I wanted to wow Patsy right off the bat. So, the first morning, we headed for Rocamadour, one of the most spectacular sights in the region. The village, seemingly defying gravity, is literally pinned to the face of a cliff over a gorge 1,640 feet below. Rocamadour was a major pilgrimage stop: according to the Michelin, thirty thousand people came on days of major pardon and plenary indulgence. Its fame grew as a result of miracles rewarding the faithful. On the way to Rocamadour, I told Patsy about the pilgrims’ route, just as Charles had told me, in storybook fashion.
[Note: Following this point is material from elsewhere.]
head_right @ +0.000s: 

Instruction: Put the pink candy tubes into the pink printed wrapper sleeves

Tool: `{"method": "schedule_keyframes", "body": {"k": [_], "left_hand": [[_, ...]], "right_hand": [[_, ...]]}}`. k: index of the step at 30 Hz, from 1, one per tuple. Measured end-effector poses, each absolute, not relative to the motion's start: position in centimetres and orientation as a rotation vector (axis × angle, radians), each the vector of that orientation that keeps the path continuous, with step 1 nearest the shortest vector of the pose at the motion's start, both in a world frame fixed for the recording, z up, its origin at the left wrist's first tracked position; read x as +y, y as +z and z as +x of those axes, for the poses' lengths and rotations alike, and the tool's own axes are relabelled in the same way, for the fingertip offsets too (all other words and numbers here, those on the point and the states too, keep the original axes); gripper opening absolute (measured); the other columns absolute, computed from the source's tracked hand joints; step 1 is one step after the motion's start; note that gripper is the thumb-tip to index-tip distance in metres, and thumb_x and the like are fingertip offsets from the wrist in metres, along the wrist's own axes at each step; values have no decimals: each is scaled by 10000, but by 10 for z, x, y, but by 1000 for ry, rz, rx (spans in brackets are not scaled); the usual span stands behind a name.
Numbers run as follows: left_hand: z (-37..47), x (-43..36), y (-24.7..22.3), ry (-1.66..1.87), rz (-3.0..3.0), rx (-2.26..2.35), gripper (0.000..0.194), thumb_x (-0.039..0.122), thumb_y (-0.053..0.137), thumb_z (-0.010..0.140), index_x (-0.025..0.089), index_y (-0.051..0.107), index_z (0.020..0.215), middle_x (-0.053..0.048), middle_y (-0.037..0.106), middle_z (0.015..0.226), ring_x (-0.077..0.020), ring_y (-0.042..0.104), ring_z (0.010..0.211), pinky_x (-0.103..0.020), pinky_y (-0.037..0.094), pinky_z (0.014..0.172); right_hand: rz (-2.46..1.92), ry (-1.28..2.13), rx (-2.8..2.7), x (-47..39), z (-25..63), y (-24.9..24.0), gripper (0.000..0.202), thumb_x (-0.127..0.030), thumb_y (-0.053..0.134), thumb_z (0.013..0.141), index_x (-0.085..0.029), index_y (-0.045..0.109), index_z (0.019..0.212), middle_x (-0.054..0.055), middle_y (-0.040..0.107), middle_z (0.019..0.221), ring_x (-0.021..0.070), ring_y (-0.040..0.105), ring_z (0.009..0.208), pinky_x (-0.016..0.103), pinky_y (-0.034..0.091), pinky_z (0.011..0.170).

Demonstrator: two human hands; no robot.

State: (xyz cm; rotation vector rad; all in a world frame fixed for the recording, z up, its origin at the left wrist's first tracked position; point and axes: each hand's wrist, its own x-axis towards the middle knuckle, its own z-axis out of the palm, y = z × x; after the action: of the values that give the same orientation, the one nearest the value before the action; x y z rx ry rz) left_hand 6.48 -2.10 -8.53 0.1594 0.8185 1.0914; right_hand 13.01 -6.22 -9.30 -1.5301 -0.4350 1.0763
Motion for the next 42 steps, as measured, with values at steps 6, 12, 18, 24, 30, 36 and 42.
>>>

The arriving pilgrims, I said, entered the Haut-Quercy from the north. Perhaps a night or two in Tulle, and the hospitality of the abbot-bishop, would have whetted their desire to reach the shrine of the Black Virgin in Rocamadour. They would look forward to seeing Roland’s sword, and to hearing the blessed bell that rang to mark the saving of sailors in trouble on the sea, far to the west. A day’s walk would bring the ragged band to Aubazine, where, at the shrine of Blessed Stephen, they could receive blessings. Then they went south to the high castle of Turenne, where one of the most independent and powerful of French viscounts ruled, or perhaps by way of Collonges-la-Rouge, where amid orchards and vines, rich farmers made the land glow like the finest of medieval miniatures. The pilgrims would come to the towers of Curemonte or Martel, tiny fortified cities, each with active markets and ruled by a dozen noble families. Then down to the cliff-bound valley of the swift-flowing Dordogne, crossing at Carennac, or farther west at Gluges. On the way the pilgrims passed farmers driving plows pulled by teams of four oxen. They met up with monks hurrying from priory to monastery to grange. They occasionally saw knights or men-at-arms, but these violent folk were best avoided. There were no bridges on the Dordogne, which was uncrossable when it flooded, and the ferryman’s charge was probably very dear.